Hal-hal di atas sudah bagai dinamika Parpol, hal ini terjadi menurut hipotesa saya adalah penguruh dari adanya kader-kader, adanya seseorang atau sekelompok orang Parpol (Alumni dan senior) yang mempengaruhi serta terlibat di dalam HMI. Akibatnya pola-pola di HMI bagai pola-pola di Parpol, nuansa politik praktis pun semakin menjamur di HMI dan terbukti dengan tidak sedikitnya kader-kader terlibat dalam politik praktis di negara ini.
Ditambah lagi dunia perkaderan pun ikut dipolitisir. Training-training HMI, semisal LK II dan LK III hanya menjadi panggung politik praktis. Pedoman perkaderan banyak yang "diperkosa" dan orang-orang yang mengisi training mayoritas para politisi. Hal ini dapat kita lihat setiap proposal kegiatan yang menyebar setiap cabang-cabang dan Badko HMI. Ruh Perkaderan HMI yang ditanamkan lewat training telah berganti menjadi ruh politik pragmatisme. Tidak sedikit peserta-peserta training yang kecewa dengan pemateri atau materi yang disampaikan. Alhamdulillah, masih ada peserta-peserta yang mengusir pemateri karena tidak sesuai ekspektasi. Hal itu menurut saya perlu dilakukan, mengusir pemateri apabila tidak menguasai materi atau tidak layak jadi pemateri di training-training HMI, sekalipun itu sekelas yang katanya tokoh nasional.
Baca juga: Eksistensialisme Kader-Kader HMI
Mirisnya kita sering menolak bahwa HMI dikatakan underbow Parpol, tapi dalam praktiknya ada kader-kader terlibat dalam sayap-sayap Parpol dan atau yang di badan konsultasi bagian dari orang Parpol. Secara tidak langsung sebenarnya HMI saat ini adalah underbow salah satu Parpol bahkan banyak Parpol.

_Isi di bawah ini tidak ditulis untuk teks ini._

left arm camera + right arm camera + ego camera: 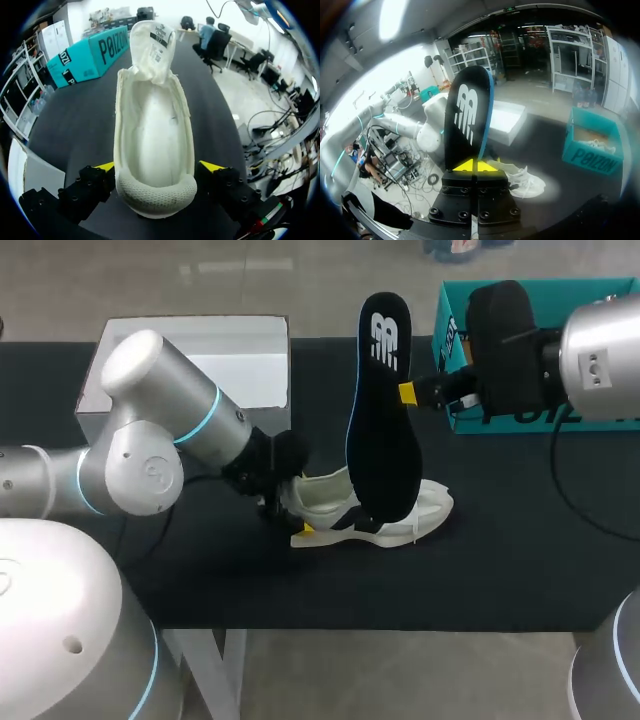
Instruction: Take the shoe out of the shoebox, open the shoe tongue, remove and reinsert the insole, then place the shoe into the shoebox
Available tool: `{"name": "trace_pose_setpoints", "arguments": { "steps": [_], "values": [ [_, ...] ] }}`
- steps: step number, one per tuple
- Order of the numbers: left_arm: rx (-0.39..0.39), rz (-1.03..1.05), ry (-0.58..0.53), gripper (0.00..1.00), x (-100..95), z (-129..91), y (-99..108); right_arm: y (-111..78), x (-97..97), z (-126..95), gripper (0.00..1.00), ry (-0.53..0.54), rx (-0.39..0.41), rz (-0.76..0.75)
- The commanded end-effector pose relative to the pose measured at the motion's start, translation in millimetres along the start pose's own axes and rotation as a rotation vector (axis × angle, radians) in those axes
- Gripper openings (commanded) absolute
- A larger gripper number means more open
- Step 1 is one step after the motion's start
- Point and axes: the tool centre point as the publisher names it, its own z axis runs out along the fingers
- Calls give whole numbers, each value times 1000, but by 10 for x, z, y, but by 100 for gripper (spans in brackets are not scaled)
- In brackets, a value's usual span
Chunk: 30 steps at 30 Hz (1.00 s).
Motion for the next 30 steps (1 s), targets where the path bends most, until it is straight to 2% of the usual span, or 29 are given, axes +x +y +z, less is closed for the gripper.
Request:
{"name": "trace_pose_setpoints", "arguments": {
  "steps": [1,8,11,16,20,26,30],
  "values": [
    [-3,0,-1,100,2,10,-3,5,-5,36,0,2,-2,0],
    [-103,-4,-57,100,-17,-212,-40,5,-5,36,0,2,-2,0],
    [-115,12,-81,100,-46,-330,-109,5,-5,36,0,2,-2,0],
    [-145,41,-61,100,-56,-417,-226,5,-5,36,0,2,-2,0],
    [-214,38,-75,100,-64,-476,-278,5,-5,36,0,2,-2,0],
    [-267,36,-89,100,-46,-578,-361,5,-5,36,0,2,-2,0],
    [-375,24,-98,100,-41,-643,-423,5,-5,36,0,2,-2,0]
  ]
}}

Berbeda sekali dengan HMI dahulu saat dikatakan underbow-nya Partai Masyumi.
Keadaan HMI saat ini perlu kita robah dengan menegaskan bahwa kita (kader-kader) benar-benar independen, baik secara tertulis maupun secara aktualisasi. Kita harus memahami apa dan bagaimana itu Independensi HMI. Kita harus berani merdeka dan menutup pintu bagi mereka yang terlibat di Parpol. Jika ada yang terlibat, baik secara langsung maupun tidak langsung, harus segera dikeluarkan dari lembaga. Kita harus berani menolak intervensi yang membuat citra HMI buruk atau yang bertentangan dengan Independensi HMI. Walau kantong sekarat, tapi hati dan pikiran kita tetap merdeka.
Jika kita tidak bisa membuat training di tempat mewah, beralaskan tikar dan beratapkan tenda pun tidak menjadi permasalahan. Yang terpenting substansi dan esensi Perkaderan HMI tetap berjalan. Seorang pejuang tentunya harus jauh dari zona nyaman.

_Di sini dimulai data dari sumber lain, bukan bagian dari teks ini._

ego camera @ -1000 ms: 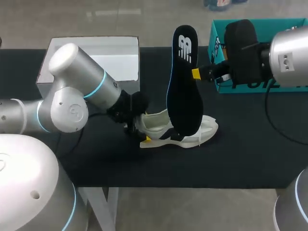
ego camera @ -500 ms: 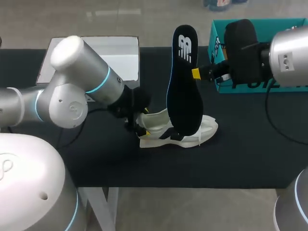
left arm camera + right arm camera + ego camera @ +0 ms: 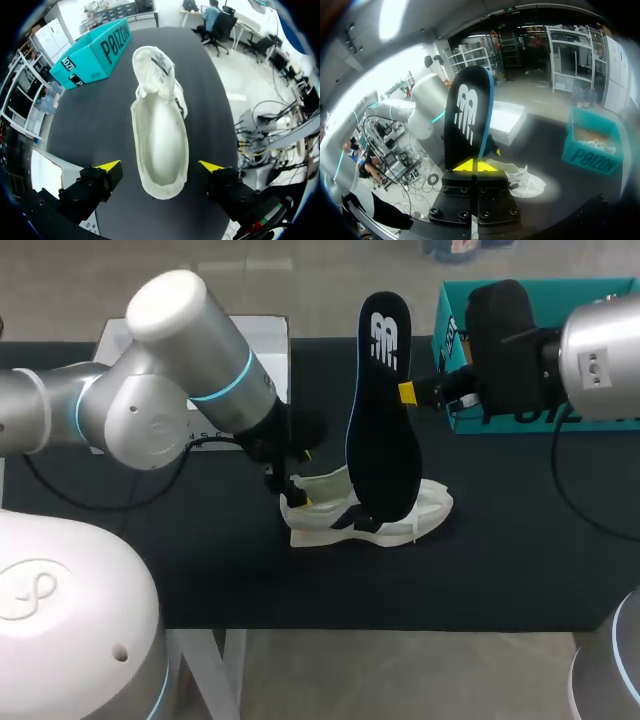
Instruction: Take the shoe out of the shoebox, open the shoe tongue, remove and reinsert the insole, then place the shoe into the shoebox
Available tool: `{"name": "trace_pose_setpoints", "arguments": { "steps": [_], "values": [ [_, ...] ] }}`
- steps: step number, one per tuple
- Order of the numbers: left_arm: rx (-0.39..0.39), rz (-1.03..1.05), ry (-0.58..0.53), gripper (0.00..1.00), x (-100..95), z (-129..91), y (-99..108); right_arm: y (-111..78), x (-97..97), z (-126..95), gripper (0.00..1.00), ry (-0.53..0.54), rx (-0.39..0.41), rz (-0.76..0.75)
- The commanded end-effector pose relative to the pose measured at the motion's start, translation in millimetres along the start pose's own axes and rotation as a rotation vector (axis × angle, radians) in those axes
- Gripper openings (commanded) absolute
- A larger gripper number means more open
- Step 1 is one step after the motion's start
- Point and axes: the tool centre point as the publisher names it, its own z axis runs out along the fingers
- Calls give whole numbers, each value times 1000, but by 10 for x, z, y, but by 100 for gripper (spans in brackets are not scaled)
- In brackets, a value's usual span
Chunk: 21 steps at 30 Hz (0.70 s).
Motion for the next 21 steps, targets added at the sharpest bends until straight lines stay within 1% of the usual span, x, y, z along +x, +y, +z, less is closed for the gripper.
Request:
{"name": "trace_pose_setpoints", "arguments": {
  "steps": [1,3,8,13,21],
  "values": [
    [-199,-14,-10,100,13,-115,-61,1,-7,36,0,2,-2,0],
    [-226,-16,-5,100,2,-117,-60,1,-7,36,0,2,-2,0],
    [-245,-18,6,100,2,-99,-37,1,-7,36,0,2,-2,0],
    [-236,-20,16,100,-19,-57,8,1,-7,36,0,2,-2,0],
    [-232,-10,18,100,-60,-67,8,1,-7,36,0,2,-2,0]
  ]
}}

Baca juga: Astaga, PB HMI Ternyata Pernah Mendukung tuhan Orba!
Tidak perlu pemateri yang berlabel "Tokoh Nasional" jika nyatanya dia penoko (penipu). Indikator pemateri HMI itu tidak perlu berdasarkan jabatan dan titel. Akan tetapi berdasarkan indikator keahlian, kefokusan, keseriusan, keilmuan dan indikator baik lainnya. Kita harus mengembalikan ruh HMI yang sebenarnya.
HMI harus berani melepaskan diri dari hal-hal yang menjerat kemerdekaan organisasi dan kader-kader HMI. Kita fokuskan saja HMI ini menjadi rahim yang melahirkan kader-kader yang intelektual, agamais, jujur, berani berpihak pada kebenaran, dan memperjuangkan nasib-nasib umat yang ditindas.

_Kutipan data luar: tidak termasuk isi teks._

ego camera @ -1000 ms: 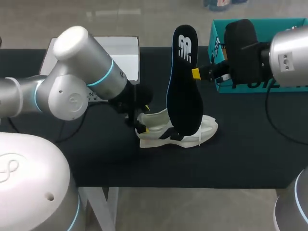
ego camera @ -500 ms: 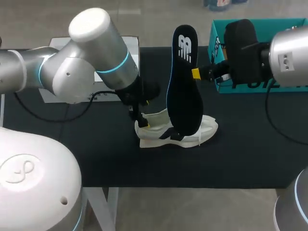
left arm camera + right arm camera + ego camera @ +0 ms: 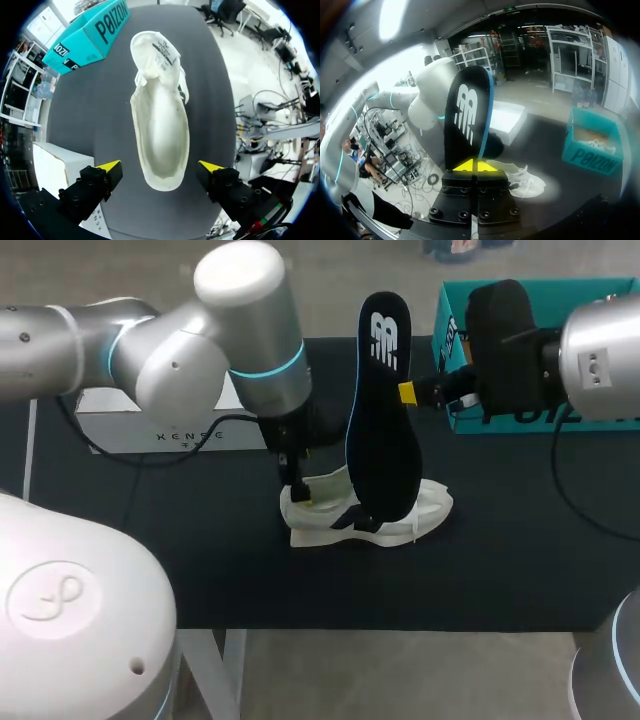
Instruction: Take the shoe out of the shoebox, open the shoe tongue, remove and reinsert the insole, then place the shoe into the shoebox
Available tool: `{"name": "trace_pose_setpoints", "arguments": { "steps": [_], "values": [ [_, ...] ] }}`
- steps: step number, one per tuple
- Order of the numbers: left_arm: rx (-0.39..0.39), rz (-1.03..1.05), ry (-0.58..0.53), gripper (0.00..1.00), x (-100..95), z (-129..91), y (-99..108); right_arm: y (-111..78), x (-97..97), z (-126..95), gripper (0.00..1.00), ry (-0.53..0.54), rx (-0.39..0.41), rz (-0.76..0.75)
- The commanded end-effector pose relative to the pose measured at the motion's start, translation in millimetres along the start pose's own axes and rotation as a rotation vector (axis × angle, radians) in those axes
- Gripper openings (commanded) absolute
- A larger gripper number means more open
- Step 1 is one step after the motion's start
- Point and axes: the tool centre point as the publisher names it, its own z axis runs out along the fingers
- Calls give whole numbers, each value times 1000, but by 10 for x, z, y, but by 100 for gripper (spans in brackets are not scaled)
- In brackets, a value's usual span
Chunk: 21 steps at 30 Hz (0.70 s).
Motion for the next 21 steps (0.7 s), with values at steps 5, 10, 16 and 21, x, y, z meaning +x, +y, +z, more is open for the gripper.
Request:
{"name": "trace_pose_setpoints", "arguments": {
  "steps": [5,10,16,21],
  "values": [
    [0,8,2,100,-45,-2,-7,0,-7,36,0,3,-2,0],
    [4,15,5,100,-50,-3,-6,0,-7,36,0,3,-2,0],
    [2,22,8,100,-55,-6,-1,0,-7,36,0,3,-2,0],
    [7,29,7,100,-86,-28,-7,0,-7,36,0,3,-2,0]
  ]
}}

Di Kongres HMI ke-31 nanti, kiranya kita mendapatkan sosok pemimpin yang berani melepaskan diri dari jeratan kader-kader dan senior-alumni HMI yang terlibat dari Parpol serta melepaskan dari kelompok-kelompok jahat yang memasuki HMI. Semoga kita mendapatkan Pimpinan PB HMI yang benar-benar berani menegakkan Konstitusi HMI dan ajaran-ajaran kebenaran di HMI. Hal ini sebenarnya bukan hanya untuk Pimpinan PB HMI, akan tetapi untuk kita semua.
Orang-orang yang terlibat di badan konsultasi PB HMI pun harus dijauhkan kan dari mereka yang terlibat di Parpol. Serta pengurus yang disusun benar-benar masih memegang Independensi HMI.
Hal-hal baik ini pun kita aktualisasikan jika kita memang menginginkan perbaikan di HMI. Jika tidak, rumah kita akan tetap seperti saat ini, bahkan lebih parah lagi. Semoga HMI dan kader-kadernya memegang tegug dan mengaktualisasikan Independensi HMI. Amin.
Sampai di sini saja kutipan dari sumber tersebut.